Reading TMID on Wednesday, 4 May, I came to a decision that my eyes needed testing too.
What else? Since my niece was at home looking at the mirror wondering how to tantalise another guy, I yelled at her to rush over and read properly what I thought was a figment of my imagination. She read out loud.
After my first rush of happiness at having my eyes and ears on the OK list tailed off, an angry emotion swept over me.
“National report says drug problem limited,” read the first page of TMID and, “Drug abuse is restricted to a small section of population” read page two.
I read through the contents of the article not once but three times and at the end of it all, I said five words to myself, “How low can one get?”
First of all, there are certainly not around 3,000 heroin users in Malta.
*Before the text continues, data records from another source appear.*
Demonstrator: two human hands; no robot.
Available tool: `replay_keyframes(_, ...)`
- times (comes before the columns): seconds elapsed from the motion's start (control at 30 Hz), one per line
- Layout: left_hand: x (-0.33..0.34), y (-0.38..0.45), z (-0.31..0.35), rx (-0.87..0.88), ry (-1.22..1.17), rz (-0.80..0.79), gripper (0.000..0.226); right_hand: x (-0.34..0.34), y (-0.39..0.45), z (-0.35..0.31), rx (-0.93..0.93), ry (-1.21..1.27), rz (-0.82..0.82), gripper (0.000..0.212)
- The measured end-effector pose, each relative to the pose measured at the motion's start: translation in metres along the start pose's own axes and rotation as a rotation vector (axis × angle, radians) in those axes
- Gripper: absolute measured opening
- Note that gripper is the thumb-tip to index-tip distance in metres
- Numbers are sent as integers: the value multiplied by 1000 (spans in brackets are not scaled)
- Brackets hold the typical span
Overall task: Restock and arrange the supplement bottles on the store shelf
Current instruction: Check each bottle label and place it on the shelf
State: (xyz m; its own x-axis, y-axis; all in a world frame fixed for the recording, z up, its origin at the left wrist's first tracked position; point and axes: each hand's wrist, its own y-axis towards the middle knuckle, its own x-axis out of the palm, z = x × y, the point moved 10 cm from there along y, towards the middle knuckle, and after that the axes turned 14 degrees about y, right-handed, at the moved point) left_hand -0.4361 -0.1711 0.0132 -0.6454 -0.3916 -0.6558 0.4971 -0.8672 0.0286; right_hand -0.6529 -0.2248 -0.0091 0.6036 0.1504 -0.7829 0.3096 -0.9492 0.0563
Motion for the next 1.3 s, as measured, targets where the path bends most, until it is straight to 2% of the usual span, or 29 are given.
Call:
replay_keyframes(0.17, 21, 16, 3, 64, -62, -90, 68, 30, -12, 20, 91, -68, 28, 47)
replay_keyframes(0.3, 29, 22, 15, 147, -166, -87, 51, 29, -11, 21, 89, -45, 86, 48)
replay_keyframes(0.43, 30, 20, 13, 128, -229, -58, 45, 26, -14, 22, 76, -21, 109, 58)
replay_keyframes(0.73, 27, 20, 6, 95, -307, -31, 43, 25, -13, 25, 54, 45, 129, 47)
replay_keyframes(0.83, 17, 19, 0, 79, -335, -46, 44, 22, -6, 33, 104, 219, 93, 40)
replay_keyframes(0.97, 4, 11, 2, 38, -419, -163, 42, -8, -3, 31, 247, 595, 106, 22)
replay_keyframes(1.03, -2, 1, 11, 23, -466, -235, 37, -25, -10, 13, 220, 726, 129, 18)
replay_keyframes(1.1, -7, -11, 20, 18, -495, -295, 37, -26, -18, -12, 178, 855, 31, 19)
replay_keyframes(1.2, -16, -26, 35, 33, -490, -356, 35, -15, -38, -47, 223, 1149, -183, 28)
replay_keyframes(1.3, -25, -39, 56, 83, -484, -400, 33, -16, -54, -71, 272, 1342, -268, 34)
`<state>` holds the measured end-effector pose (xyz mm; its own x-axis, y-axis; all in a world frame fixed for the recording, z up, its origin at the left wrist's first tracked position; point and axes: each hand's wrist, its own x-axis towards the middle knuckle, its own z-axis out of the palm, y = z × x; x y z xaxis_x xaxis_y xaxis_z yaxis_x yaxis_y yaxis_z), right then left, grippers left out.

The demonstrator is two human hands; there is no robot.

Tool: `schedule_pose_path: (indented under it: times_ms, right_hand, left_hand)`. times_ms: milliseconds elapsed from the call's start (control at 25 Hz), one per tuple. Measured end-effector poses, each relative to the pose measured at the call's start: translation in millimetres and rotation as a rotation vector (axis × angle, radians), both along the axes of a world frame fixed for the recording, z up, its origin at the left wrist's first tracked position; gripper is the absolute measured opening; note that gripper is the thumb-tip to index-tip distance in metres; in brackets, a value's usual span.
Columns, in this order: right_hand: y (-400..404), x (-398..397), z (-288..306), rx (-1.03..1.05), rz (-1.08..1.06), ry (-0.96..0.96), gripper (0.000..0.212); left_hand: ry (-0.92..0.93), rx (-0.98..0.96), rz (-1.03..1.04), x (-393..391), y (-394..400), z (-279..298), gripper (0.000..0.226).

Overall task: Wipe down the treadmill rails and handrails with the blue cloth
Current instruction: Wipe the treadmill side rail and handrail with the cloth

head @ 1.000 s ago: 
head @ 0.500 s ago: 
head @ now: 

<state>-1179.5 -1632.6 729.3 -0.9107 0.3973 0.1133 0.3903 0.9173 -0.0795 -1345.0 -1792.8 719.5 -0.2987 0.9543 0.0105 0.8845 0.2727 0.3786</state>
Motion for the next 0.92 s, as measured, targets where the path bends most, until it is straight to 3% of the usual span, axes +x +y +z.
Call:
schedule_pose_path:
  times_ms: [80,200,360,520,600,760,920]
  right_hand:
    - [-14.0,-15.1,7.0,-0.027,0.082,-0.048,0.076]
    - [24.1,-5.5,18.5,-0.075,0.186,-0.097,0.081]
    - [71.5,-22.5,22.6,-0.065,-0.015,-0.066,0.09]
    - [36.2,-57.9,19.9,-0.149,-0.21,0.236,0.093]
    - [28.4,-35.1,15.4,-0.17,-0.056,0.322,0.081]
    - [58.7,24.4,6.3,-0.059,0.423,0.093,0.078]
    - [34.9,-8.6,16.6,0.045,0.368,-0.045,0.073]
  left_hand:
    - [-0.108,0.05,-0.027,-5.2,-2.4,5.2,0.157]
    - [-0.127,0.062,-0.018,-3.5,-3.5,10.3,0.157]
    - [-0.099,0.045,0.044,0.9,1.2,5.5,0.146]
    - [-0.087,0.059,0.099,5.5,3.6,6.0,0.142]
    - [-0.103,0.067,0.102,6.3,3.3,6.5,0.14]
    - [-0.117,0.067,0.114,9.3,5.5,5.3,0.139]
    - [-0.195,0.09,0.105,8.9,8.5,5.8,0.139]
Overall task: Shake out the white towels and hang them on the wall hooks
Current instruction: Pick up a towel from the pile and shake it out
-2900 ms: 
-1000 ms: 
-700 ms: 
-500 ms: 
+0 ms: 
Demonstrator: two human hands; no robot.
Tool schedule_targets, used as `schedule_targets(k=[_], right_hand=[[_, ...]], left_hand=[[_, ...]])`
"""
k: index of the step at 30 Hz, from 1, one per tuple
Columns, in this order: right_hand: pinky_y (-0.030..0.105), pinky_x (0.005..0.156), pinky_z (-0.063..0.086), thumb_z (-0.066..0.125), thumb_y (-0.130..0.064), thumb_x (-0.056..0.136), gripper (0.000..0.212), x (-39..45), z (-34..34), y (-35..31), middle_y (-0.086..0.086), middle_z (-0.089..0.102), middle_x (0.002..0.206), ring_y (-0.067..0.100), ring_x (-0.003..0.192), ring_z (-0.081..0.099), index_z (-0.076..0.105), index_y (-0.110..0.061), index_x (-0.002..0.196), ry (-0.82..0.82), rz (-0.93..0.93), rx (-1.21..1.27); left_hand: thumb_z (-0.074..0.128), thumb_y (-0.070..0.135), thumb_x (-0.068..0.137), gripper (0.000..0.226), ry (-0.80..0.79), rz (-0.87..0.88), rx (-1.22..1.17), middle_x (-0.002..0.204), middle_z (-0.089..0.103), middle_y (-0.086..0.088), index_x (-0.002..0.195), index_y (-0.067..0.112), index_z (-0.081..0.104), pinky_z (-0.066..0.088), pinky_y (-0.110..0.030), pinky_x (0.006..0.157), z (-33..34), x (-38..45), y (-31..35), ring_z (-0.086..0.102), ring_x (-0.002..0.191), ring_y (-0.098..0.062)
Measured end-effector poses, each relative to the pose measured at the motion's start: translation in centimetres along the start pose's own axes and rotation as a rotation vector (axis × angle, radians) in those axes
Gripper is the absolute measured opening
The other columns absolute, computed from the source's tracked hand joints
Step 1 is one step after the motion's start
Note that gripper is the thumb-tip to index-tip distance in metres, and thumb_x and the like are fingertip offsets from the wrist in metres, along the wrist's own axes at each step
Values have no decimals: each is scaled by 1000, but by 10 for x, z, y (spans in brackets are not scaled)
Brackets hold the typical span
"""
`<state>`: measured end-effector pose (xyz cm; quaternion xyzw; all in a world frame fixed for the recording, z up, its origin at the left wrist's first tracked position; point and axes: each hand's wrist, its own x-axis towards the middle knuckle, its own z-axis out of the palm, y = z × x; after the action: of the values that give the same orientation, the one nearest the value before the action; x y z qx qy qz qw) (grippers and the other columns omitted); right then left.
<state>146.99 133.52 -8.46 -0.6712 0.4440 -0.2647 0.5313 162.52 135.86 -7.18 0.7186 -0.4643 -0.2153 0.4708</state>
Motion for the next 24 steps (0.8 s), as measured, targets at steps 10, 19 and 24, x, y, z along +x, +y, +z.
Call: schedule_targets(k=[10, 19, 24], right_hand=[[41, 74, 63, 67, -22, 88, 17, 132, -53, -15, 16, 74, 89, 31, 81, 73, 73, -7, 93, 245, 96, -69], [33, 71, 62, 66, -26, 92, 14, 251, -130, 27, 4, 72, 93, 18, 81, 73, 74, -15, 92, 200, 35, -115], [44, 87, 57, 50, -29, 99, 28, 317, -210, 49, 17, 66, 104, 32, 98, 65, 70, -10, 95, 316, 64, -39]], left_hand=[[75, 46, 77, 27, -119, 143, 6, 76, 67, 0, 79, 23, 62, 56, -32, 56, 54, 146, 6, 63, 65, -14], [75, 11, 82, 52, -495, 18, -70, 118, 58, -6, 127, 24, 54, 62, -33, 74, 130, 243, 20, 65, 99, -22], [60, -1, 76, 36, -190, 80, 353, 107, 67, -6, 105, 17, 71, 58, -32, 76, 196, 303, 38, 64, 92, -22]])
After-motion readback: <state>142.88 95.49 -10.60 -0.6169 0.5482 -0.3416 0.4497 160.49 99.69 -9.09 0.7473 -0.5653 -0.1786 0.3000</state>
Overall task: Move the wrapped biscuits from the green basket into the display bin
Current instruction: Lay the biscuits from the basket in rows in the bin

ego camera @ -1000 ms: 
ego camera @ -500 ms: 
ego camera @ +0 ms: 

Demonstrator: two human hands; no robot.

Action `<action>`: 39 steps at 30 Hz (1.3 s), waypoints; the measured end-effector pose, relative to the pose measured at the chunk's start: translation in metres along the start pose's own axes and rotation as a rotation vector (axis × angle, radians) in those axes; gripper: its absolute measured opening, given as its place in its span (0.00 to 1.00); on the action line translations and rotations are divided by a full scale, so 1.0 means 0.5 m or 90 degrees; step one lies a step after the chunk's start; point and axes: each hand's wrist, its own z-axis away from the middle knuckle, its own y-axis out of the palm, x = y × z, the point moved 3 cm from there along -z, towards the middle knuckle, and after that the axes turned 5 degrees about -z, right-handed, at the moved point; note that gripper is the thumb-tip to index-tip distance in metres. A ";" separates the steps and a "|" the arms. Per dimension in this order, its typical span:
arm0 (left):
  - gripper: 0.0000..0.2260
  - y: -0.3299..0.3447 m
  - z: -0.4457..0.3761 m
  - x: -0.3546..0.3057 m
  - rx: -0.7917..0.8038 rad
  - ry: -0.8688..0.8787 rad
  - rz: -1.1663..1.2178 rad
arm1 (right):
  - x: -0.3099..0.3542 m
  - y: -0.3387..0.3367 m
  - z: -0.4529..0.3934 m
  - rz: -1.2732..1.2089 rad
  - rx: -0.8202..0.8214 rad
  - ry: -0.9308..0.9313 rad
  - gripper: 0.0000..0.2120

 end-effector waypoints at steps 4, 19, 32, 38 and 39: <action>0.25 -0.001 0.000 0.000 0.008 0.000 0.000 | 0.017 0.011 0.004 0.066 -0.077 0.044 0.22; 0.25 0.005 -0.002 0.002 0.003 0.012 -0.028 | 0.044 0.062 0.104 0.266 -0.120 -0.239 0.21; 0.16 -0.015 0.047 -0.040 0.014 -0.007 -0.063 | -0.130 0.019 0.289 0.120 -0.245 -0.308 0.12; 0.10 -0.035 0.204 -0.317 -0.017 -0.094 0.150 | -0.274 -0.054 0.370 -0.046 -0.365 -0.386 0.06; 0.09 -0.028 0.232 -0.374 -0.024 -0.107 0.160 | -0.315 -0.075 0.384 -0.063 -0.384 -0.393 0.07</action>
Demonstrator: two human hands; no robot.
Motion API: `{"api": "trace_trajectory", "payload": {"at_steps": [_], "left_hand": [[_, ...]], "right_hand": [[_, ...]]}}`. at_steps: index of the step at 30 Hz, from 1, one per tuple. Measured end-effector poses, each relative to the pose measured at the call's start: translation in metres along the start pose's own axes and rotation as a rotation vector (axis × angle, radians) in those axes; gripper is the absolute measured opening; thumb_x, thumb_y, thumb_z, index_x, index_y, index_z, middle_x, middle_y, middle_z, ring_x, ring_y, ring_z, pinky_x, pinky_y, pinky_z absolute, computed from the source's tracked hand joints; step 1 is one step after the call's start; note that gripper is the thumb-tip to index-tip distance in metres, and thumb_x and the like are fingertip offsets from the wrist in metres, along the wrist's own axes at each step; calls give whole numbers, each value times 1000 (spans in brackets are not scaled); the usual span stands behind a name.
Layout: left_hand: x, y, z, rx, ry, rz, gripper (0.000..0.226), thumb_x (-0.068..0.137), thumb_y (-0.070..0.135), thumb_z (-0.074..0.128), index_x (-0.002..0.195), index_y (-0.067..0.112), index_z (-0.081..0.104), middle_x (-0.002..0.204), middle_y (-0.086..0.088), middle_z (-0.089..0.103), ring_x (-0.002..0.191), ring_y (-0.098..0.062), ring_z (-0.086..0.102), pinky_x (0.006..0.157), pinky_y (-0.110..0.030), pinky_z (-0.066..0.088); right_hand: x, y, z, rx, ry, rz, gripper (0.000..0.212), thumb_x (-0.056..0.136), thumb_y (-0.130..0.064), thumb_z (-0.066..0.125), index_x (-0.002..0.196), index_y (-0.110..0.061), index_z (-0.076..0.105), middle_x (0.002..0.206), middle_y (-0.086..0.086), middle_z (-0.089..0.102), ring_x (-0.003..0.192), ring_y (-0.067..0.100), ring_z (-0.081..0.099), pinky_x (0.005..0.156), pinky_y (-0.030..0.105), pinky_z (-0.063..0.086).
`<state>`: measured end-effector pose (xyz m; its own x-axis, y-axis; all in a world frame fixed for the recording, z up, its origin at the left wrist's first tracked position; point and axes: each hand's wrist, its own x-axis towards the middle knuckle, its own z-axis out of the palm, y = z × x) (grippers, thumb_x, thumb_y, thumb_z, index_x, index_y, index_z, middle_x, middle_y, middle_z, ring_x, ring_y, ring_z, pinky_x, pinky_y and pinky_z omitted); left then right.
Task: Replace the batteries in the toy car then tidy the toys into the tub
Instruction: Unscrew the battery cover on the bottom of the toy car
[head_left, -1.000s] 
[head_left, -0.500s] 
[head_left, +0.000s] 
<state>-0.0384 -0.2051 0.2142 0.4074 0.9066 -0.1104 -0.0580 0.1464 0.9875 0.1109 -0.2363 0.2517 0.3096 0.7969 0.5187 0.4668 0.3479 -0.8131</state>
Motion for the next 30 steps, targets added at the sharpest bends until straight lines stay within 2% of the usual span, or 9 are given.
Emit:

There certainly was not this small number in 2003 and more certainly not now in 2005. The truth is that the problem is bigger than we think.
Why – if we take the localities of Valletta, Qormi, Cospicua, Mosta, Tarxien, Marsascala and Gzira alone we’d reach the target of 3,000 heroin users, let alone 3,000 all over Malta.
What is Minister Dolores Cristina trying to tell us?
All this is based on the fact that in 2003 there were 1,450 people with heroin problems in treatment, 925 users on a daily basis and 625 in substitution taking methadone for a period of three months. Er… excuse my eternal stupidity, but what about heroin users who are not in treatment? How on earth are they going to figure this one out?
Another incorrect assumption is that Minister Dolores Cristina alleged that, compared to the figures of other EU countries, drug abuse is restricted to a small section of the population.
As for the Lm1.5 million the government spends annually to combat drug abuse, could she please specify where the money goes? Heroin has entered the prison gates; it’s inside schools, on the streets, near the detox centre at St Luke’s Hospital…
Again I ask, where are the Lm1.5 million going to combat drug abuse? Why do we have to politicise everything, making out that the drug problem is under control because we have a Nationalist government? Who cares who is governing our country? If we have a heroin drug problem, why don’t we all say it?
What Mgr Victor Grech said in 2001 still makes me shake with fear. He told the truth and nothing but the truth: “We have lost the battle against drugs”.
The year is now 2005 and I’m sure Mgr Grech will agree with me when I say: “We have the lost the ‘war’ against drugs”.